**EXERCISE AIM:**
Copy each line of the records below that mentions the word "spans".

- - -

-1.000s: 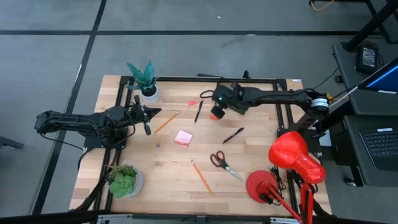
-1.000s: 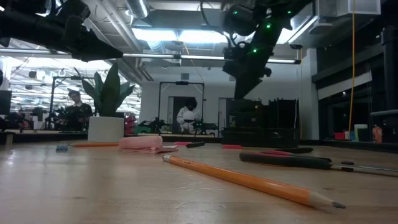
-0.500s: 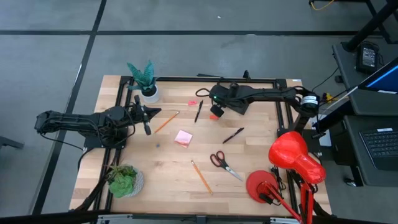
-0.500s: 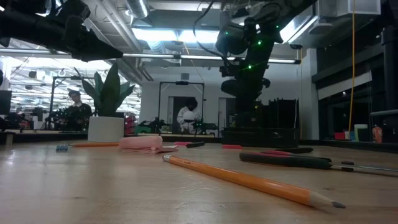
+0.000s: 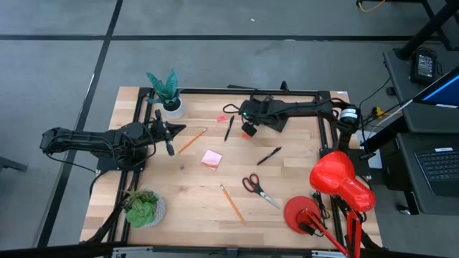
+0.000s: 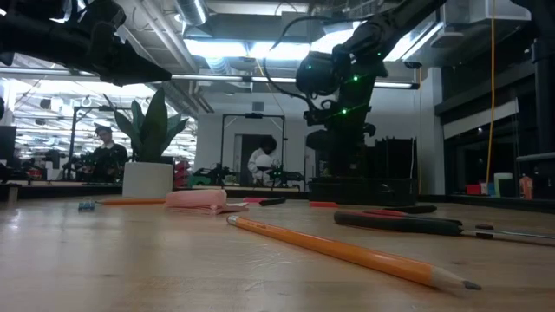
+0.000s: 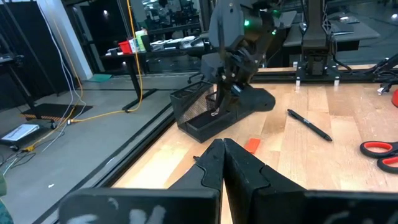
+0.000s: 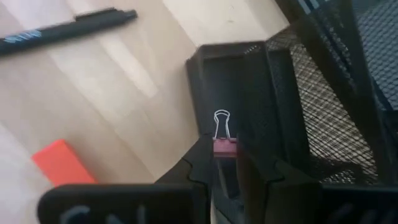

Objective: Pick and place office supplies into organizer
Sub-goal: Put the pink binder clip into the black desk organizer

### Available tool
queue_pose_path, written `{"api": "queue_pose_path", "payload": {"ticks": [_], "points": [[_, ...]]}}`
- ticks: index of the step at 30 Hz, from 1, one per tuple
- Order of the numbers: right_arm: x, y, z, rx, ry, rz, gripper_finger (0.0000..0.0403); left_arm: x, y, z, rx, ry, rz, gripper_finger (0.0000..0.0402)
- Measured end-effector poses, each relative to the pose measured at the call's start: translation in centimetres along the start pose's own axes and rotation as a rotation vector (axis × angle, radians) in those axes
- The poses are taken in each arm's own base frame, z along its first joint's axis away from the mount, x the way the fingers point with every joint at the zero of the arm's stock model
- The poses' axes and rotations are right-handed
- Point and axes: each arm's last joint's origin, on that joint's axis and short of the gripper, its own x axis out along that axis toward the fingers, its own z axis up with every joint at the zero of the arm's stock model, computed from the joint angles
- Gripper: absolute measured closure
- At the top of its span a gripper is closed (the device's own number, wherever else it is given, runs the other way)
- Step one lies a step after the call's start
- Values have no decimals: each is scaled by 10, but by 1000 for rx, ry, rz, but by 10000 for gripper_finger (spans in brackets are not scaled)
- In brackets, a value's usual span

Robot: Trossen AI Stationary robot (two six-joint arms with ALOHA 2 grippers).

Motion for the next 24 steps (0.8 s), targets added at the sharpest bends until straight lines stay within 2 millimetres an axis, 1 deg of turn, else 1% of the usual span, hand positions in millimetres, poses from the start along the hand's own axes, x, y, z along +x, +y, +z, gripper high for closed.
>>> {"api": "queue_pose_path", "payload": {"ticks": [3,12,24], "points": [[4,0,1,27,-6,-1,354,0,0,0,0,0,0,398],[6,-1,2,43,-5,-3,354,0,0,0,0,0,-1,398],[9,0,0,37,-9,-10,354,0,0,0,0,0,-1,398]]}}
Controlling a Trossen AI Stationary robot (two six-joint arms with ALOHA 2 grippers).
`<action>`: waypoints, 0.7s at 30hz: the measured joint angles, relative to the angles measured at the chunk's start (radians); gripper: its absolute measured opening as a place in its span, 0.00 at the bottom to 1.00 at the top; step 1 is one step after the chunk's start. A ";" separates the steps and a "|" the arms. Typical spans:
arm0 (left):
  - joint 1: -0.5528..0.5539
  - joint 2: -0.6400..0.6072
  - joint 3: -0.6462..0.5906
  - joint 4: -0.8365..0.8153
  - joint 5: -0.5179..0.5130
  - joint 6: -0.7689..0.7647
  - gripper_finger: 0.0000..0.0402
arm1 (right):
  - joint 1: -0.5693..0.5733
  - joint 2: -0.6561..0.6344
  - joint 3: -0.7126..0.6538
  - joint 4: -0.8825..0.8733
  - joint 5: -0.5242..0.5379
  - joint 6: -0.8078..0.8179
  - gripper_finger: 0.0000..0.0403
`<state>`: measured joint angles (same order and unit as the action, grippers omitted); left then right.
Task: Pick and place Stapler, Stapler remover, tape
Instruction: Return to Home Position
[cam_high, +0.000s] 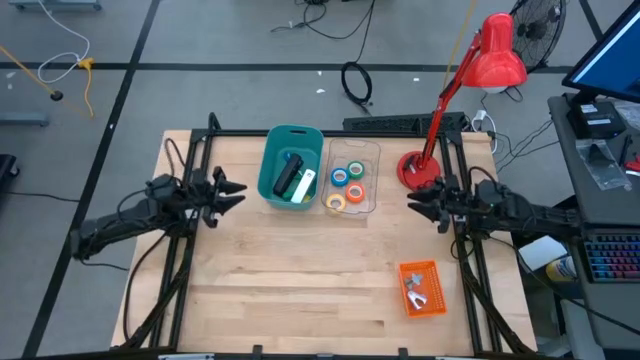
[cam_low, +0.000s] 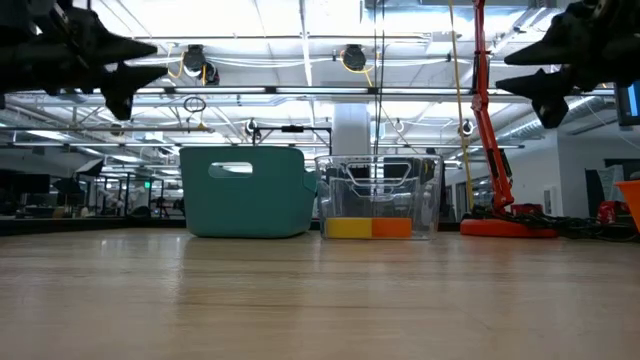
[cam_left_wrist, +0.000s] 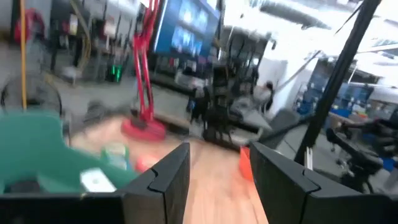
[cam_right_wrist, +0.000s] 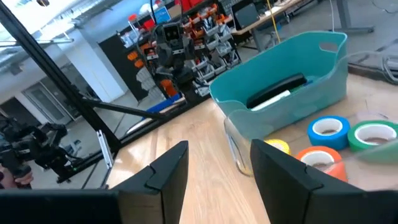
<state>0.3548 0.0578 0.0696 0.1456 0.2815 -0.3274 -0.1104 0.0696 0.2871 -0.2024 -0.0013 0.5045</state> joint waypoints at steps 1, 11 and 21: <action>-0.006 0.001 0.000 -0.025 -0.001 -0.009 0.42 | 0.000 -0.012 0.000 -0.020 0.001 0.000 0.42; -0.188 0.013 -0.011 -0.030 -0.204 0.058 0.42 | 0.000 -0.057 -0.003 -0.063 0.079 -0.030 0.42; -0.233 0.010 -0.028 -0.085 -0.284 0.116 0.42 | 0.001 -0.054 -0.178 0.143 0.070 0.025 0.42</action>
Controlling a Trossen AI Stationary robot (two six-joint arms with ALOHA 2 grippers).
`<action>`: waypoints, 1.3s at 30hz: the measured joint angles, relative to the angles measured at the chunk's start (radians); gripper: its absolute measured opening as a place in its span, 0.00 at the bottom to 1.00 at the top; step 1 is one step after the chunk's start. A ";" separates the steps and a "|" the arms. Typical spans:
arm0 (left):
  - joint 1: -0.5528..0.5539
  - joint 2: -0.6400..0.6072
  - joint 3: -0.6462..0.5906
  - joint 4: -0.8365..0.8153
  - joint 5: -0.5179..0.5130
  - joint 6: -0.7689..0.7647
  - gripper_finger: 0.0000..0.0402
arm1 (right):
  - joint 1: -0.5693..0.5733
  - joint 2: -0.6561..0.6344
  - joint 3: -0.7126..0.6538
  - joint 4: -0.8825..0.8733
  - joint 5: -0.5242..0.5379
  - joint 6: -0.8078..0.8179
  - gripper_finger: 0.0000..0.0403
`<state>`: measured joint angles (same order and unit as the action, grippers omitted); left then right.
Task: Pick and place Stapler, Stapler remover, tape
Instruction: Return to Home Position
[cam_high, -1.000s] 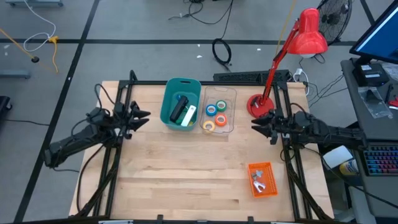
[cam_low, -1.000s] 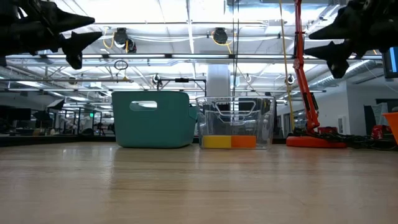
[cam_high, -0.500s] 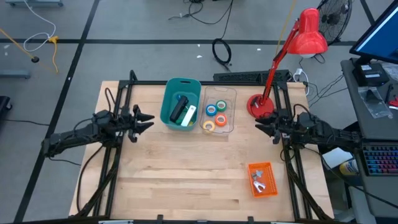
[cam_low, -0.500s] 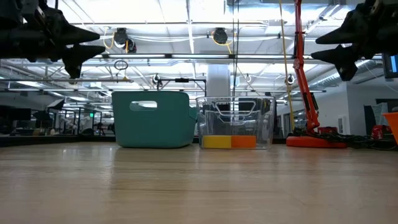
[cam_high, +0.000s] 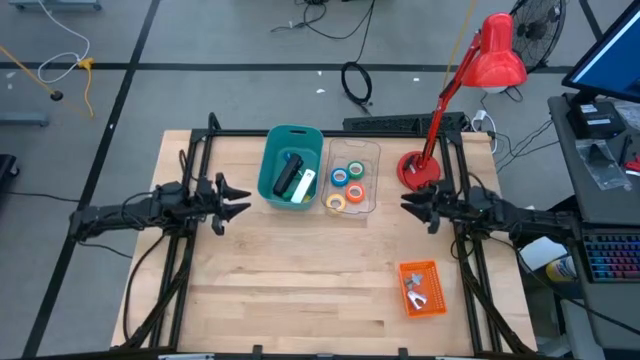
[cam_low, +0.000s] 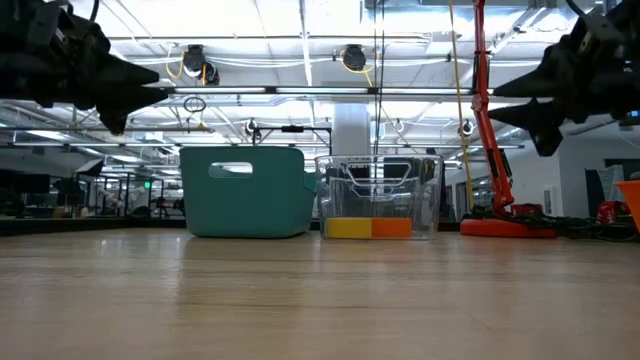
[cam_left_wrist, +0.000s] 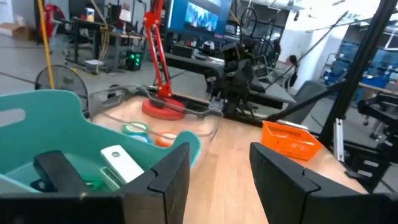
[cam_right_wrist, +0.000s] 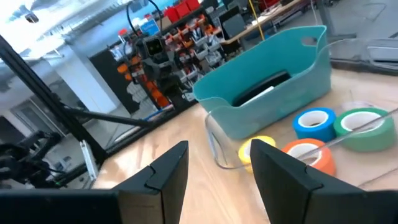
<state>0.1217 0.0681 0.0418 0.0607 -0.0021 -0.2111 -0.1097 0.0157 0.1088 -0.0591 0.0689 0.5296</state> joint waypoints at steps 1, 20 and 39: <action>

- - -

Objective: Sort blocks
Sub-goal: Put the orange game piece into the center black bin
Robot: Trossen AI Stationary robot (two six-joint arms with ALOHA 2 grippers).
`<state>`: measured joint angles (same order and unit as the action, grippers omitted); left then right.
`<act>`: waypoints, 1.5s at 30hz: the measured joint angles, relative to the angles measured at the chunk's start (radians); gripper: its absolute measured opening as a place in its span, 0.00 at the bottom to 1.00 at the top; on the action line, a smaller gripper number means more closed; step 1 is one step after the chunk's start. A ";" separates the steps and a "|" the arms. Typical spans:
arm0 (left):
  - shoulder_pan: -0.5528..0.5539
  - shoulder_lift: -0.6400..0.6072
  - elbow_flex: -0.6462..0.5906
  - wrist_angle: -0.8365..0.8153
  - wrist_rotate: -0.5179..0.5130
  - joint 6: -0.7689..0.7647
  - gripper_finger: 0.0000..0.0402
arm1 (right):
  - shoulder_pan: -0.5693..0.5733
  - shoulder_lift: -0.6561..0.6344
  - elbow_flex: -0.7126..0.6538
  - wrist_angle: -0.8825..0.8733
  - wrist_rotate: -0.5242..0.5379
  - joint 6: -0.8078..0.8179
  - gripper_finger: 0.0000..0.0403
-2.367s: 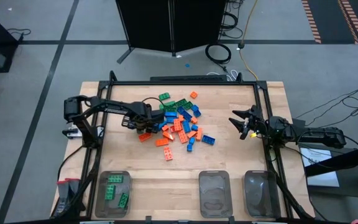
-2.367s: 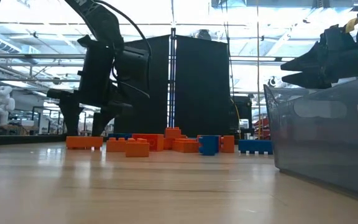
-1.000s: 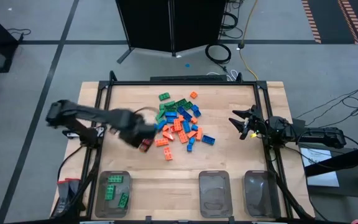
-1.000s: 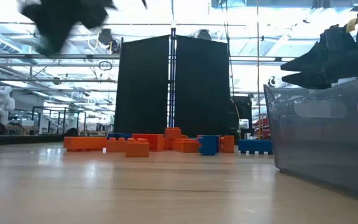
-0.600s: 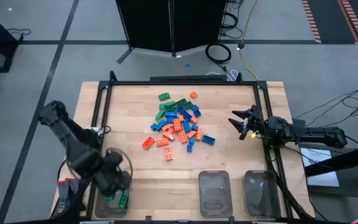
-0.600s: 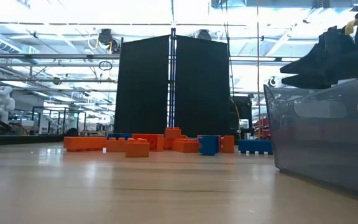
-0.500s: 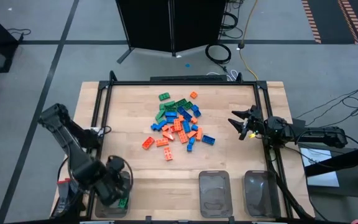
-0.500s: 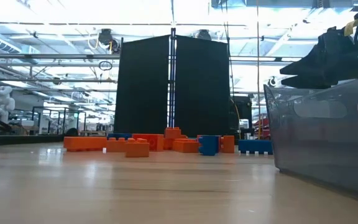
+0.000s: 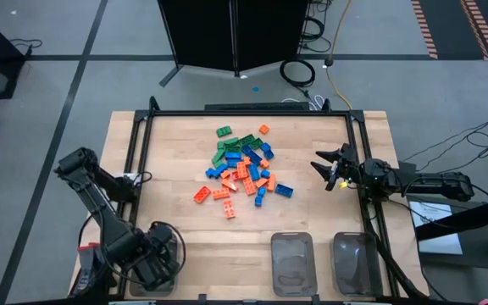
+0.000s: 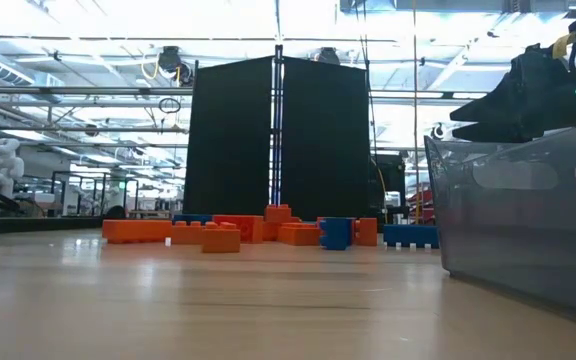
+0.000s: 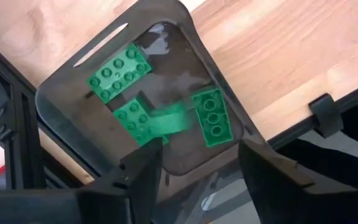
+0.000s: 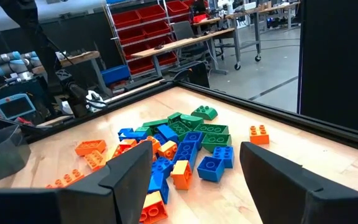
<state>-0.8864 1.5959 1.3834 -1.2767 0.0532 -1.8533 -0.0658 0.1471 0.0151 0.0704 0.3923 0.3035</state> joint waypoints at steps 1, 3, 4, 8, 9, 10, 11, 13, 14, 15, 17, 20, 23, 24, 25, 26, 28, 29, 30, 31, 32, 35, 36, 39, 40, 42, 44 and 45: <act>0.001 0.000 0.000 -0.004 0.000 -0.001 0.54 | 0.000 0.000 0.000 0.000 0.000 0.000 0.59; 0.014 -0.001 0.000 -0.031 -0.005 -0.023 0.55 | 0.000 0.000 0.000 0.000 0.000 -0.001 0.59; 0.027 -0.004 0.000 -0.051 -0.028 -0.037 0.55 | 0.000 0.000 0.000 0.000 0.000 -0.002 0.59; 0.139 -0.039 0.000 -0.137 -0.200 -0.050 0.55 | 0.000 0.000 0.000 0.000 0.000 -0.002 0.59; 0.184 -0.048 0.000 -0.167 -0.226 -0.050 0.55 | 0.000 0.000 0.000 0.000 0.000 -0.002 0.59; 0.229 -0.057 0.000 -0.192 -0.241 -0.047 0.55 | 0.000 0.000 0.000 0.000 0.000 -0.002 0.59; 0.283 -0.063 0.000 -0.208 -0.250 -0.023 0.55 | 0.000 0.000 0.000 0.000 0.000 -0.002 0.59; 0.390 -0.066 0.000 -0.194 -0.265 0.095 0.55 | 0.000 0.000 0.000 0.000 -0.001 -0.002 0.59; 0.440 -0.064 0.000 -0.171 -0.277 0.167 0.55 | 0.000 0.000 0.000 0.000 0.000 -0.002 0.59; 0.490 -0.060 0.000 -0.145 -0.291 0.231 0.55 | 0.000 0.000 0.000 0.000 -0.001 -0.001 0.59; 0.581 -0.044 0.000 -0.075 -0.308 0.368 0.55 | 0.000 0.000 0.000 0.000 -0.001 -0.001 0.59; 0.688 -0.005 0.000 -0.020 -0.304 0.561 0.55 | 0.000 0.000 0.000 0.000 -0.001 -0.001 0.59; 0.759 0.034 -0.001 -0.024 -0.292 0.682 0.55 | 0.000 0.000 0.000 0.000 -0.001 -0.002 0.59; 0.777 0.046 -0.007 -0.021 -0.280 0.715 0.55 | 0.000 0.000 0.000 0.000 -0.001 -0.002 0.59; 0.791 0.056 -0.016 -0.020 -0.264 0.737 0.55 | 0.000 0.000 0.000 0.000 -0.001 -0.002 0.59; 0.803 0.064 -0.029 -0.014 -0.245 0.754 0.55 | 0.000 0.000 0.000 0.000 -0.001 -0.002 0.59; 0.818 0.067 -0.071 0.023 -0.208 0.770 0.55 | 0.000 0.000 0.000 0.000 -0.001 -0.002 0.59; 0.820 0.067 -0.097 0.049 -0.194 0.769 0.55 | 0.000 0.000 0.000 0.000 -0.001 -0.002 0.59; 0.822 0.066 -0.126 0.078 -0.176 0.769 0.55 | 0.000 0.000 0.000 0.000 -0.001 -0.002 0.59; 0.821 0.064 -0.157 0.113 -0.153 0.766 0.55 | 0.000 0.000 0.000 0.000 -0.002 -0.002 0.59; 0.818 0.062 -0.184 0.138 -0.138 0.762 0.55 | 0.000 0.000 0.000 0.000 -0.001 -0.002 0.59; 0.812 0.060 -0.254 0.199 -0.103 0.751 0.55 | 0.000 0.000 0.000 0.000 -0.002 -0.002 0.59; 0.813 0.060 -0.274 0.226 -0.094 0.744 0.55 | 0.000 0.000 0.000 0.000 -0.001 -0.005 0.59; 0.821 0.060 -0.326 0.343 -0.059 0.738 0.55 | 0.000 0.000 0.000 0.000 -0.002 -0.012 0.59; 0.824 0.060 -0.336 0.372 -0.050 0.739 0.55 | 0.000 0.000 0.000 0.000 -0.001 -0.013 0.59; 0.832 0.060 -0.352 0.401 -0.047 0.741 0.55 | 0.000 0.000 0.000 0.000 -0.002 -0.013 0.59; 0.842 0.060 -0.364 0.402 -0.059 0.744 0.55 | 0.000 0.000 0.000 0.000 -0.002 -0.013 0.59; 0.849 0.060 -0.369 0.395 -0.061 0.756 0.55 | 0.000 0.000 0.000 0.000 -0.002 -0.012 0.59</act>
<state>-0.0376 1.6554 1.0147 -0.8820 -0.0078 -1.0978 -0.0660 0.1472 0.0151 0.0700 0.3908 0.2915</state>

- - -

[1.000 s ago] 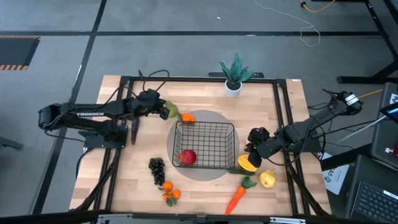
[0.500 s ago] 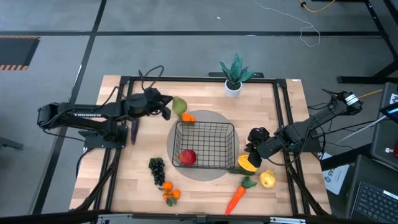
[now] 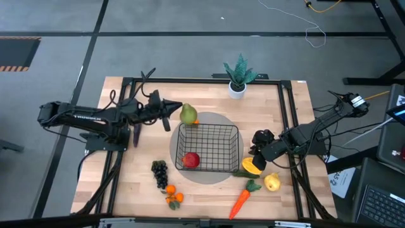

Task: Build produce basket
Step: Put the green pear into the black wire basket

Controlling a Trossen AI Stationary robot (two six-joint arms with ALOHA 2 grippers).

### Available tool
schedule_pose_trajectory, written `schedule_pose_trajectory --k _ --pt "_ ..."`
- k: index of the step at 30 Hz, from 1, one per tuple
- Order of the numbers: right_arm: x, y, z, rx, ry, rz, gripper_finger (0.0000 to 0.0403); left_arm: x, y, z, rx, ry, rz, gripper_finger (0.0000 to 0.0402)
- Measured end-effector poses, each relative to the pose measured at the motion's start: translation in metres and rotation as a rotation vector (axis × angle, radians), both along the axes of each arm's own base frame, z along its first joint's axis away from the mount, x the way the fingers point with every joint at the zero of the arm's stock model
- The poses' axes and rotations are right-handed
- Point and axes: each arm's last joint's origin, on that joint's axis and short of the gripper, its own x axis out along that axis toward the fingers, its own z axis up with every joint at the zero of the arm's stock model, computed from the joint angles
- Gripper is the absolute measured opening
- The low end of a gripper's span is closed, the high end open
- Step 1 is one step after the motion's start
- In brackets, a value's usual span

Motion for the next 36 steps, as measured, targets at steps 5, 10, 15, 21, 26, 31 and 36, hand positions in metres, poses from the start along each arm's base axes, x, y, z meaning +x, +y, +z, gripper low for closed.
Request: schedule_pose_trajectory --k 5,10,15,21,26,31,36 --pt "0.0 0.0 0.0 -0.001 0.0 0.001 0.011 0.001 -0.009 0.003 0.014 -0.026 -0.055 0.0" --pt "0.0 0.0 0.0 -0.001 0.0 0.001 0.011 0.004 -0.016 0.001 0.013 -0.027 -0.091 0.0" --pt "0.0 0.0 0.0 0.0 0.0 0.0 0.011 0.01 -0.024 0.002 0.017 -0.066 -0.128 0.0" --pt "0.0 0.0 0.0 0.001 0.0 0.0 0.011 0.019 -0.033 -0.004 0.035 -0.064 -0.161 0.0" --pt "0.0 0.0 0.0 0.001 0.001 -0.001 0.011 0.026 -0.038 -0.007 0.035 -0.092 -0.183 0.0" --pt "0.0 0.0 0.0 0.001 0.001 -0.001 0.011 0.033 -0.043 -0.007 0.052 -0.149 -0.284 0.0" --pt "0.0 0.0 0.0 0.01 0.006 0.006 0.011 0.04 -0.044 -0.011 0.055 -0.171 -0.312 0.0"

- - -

**RESPONSE AREA:**
- Values have no decimals: each is scaled by 10, but by 1000 for rx, ry, rz, but by 10000 for gripper_finger (spans in brackets are not scaled)
`<action>`: waypoints, 0.7s at 30hz: the measured joint angles, relative to the angles measured at the chunk's start (radians); gripper: its absolute measured opening as a place in its span, 0.00 at the bottom to 1.00 at the top; step 1 is one step after the chunk's start. A ";" separates the steps and a "|" the arms. Typical spans:
`<action>`: waypoints, 1.3s at 30hz: the measured joint angles, relative to the angles measured at the chunk's start (radians); gripper: its absolute measured opening as a place in its span, 0.00 at the bottom to 1.00 at the top; step 1 is one step after the chunk's start. A ";" separates the steps and a "|" the arms. Typical spans:
`<act>`: waypoints, 1.5s at 30hz: the measured joint angles, relative to the angles measured at the chunk's start (radians); gripper: its absolute measured opening as a place in its span, 0.00 at the bottom to 1.00 at the top; on the action line, a smaller gripper number means more closed; step 1 is one step after the chunk's start. A ";" separates the steps and a "|" the arms. Typical spans:

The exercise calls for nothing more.